Apparently Lockman's political career has been dotted with controversial commentary. In February, Bangor Daily News writer Mike Tipping noted that Lockman—a first-term representative who has "quickly established himself as a vocal leader" of the Maine GOP's tea party wing—was once active in campaigning against income taxes but switched focus in the mid-1980s to HIV fearmongering and denouncing gay men. In one 1987 letter to the Lewiston Sun Journal, Lockman wrote:

In the overwhelming majority of cases, people are dying because of their addiction to sodomy. They are dying because progressive, enlightened, tolerant people in politics and in medicine have assured the public that the practice of sodomy is a legitimate alternative lifestyle, rather than a perverted, depraved crime against humanity.

He also called anal sex "biologically-insane" and the "normalization of homosexuality" one of the most pressing moral issues of our time. In the early 1990s, Lockman became highly concerned with protesting abortion. A letter-to-the-editor of the Lewiston Sun Journal quotes Lockman saying the following: 

If a woman has (the right to abortion), why shouldn't a man be free to use his superior strength to force himself on a woman?

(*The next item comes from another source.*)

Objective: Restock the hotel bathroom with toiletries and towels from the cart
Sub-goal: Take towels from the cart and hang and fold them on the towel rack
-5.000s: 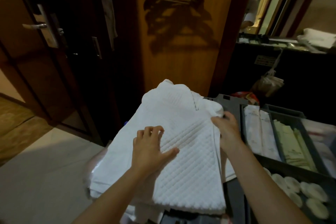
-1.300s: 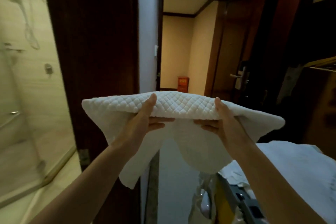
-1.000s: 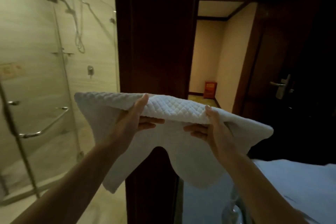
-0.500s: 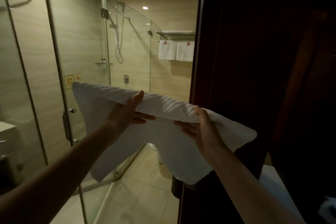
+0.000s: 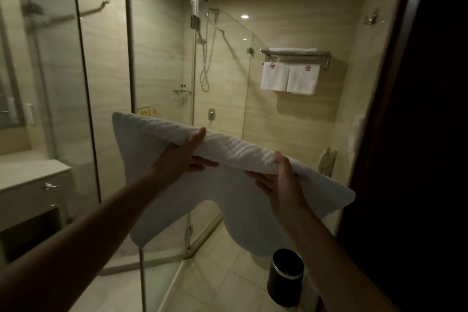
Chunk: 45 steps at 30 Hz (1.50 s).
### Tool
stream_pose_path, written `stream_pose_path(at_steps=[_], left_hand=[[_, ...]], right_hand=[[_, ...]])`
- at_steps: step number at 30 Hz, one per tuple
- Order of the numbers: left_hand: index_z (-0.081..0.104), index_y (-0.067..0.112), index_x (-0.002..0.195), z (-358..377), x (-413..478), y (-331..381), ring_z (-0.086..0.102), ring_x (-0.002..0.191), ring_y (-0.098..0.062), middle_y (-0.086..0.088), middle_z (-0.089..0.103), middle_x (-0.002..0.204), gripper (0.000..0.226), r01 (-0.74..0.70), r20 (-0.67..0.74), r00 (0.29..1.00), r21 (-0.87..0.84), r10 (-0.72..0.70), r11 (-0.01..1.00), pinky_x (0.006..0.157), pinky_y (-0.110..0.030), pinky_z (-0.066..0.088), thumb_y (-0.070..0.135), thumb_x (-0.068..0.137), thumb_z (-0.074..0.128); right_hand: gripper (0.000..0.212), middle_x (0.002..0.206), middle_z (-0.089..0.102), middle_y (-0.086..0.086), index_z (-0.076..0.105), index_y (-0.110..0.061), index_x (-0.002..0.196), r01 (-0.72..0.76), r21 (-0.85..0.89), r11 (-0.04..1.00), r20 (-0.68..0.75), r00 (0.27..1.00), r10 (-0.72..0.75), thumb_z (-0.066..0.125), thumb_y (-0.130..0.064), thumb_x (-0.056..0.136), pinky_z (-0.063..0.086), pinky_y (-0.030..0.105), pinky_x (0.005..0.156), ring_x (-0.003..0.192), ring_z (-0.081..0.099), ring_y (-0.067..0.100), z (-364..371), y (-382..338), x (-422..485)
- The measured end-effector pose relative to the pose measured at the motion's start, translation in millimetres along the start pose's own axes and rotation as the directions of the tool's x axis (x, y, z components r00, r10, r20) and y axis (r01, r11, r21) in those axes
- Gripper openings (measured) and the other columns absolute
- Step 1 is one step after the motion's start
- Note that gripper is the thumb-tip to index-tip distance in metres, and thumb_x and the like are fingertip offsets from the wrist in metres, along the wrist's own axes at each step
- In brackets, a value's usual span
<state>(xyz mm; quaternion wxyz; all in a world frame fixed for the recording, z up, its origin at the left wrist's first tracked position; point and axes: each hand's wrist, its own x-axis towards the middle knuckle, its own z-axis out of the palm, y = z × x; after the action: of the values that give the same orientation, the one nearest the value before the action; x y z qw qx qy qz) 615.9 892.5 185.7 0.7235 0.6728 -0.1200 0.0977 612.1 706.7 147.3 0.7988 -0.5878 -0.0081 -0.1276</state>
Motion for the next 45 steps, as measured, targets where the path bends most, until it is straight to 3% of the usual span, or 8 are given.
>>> stream_pose_path(at_steps=[6, 10, 13, 16, 26, 38, 42, 45], left_hand=[[0.046, 0.01, 0.12, -9.2, 67.9, -12.9, 0.059, 0.104, -0.034, -0.013, 0.058, 0.114, 0.028, 0.022, -0.02, 1.0, -0.04, -0.023, 0.999, 0.059, -0.021, 0.053, 0.024, 0.096, 0.042], [0.051, 0.022, 0.093, -6.9, 133.6, -28.7, 0.058, 0.073, -0.008, 0.006, 0.056, 0.088, 0.009, -0.074, -0.081, 0.994, 0.019, 0.075, 0.997, 0.053, -0.018, 0.053, 0.031, 0.091, 0.052], [0.05, 0.032, 0.079, -1.7, 181.5, -40.5, 0.057, 0.075, -0.003, 0.01, 0.056, 0.088, 0.011, -0.1, -0.071, 0.992, 0.063, 0.105, 0.993, 0.052, -0.012, 0.052, 0.034, 0.089, 0.054], [0.053, 0.034, 0.082, 3.3, 226.0, -50.6, 0.059, 0.088, -0.01, 0.0, 0.057, 0.107, 0.007, -0.12, -0.054, 0.991, 0.051, 0.123, 0.991, 0.054, -0.011, 0.052, 0.035, 0.088, 0.055], [0.059, 0.032, 0.091, 53.3, 359.8, -108.9, 0.059, 0.094, -0.009, 0.005, 0.06, 0.105, 0.008, -0.095, 0.039, 0.994, -0.091, 0.098, 0.991, 0.073, -0.024, 0.051, 0.036, 0.084, 0.061], [0.062, 0.042, 0.086, 112.1, 556.6, -167.5, 0.066, 0.086, -0.001, 0.022, 0.064, 0.094, 0.059, -0.185, 0.258, 0.944, -0.104, 0.206, 0.977, 0.08, -0.03, 0.056, 0.08, 0.042, 0.068], [0.058, 0.032, 0.098, 141.0, 631.3, -174.5, 0.062, 0.094, -0.005, 0.012, 0.06, 0.107, 0.062, -0.162, 0.327, 0.921, -0.173, 0.212, 0.972, 0.076, -0.023, 0.056, 0.066, 0.046, 0.065], [0.059, 0.032, 0.089, 163.2, 682.7, -178.1, 0.064, 0.086, 0.0, 0.019, 0.064, 0.093, 0.04, -0.182, 0.362, 0.898, -0.212, 0.25, 0.96, 0.071, -0.019, 0.056, 0.057, 0.058, 0.064]], right_hand=[[0.042, 0.107, 0.069, 0.009, 0.062, -0.015, 0.116, 0.006, 0.102, 0.995, -0.02, 1.0, -0.004, 0.042, -0.043, 0.092, 0.048, 0.029, 0.069, 0.099, 0.066, 0.025, 28.8, 27.3, 74.6], [0.042, 0.111, 0.068, 0.009, 0.062, -0.014, 0.116, 0.046, 0.14, 0.989, -0.009, 0.999, -0.045, 0.042, -0.043, 0.093, 0.051, 0.031, 0.077, 0.102, 0.065, 0.024, 35.1, 38.7, 140.4], [0.041, 0.112, 0.068, 0.009, 0.061, -0.013, 0.117, 0.076, 0.181, 0.981, -0.013, 0.997, -0.075, 0.042, -0.041, 0.094, 0.053, 0.032, 0.078, 0.101, 0.065, 0.022, 38.7, 42.0, 184.4], [0.037, 0.11, 0.069, 0.008, 0.062, -0.014, 0.114, 0.113, 0.173, 0.978, -0.032, 0.994, -0.109, 0.045, -0.039, 0.093, 0.054, 0.034, 0.082, 0.101, 0.065, 0.022, 40.9, 43.4, 219.8], [0.033, 0.106, 0.071, 0.001, 0.065, -0.018, 0.11, 0.22, 0.071, 0.973, -0.1, 0.972, -0.213, 0.05, -0.041, 0.092, 0.054, 0.027, 0.075, 0.097, 0.068, 0.016, 5.2, 44.8, 334.4], [0.022, 0.088, 0.074, 0.002, 0.066, -0.02, 0.098, 0.28, -0.004, 0.96, -0.271, 0.924, -0.27, 0.059, -0.036, 0.085, 0.053, 0.027, 0.058, 0.075, 0.072, 0.016, -26.2, 37.7, 533.3], [0.023, 0.088, 0.074, 0.0, 0.066, -0.02, 0.1, 0.311, -0.018, 0.95, -0.297, 0.906, -0.302, 0.061, -0.036, 0.084, 0.053, 0.025, 0.056, 0.076, 0.071, 0.014, -37.3, 35.8, 602.7], [0.026, 0.089, 0.074, 0.001, 0.067, -0.017, 0.101, 0.348, -0.073, 0.935, -0.302, 0.885, -0.354, 0.062, -0.035, 0.083, 0.053, 0.022, 0.055, 0.078, 0.072, 0.015, -53.2, 27.7, 646.9]])
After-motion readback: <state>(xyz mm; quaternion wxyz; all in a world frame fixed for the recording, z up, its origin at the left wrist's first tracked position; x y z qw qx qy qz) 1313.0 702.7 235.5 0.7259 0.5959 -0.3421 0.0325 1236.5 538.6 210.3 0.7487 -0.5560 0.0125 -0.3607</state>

At least the rapist's pursuit of sexual freedom doesn't (in most cases) result in anyone's death. 

A woman's bodily autonomy comes second to either an embryo's or a man's claims on it, but certainly somebody other than the woman herself has a right to it, of that much Lockman is certain! (And can we just pause to recognize the utter creepiness of the phrase "the rapist's pursuit of sexual freedom"?) 

After the Bangor Daily News column came out, Lockman released a statment saying "I have always been passionate about my beliefs, and years ago I said things that I regret. … today I am focused on ensuring freedom and economic prosperity for all Mainers."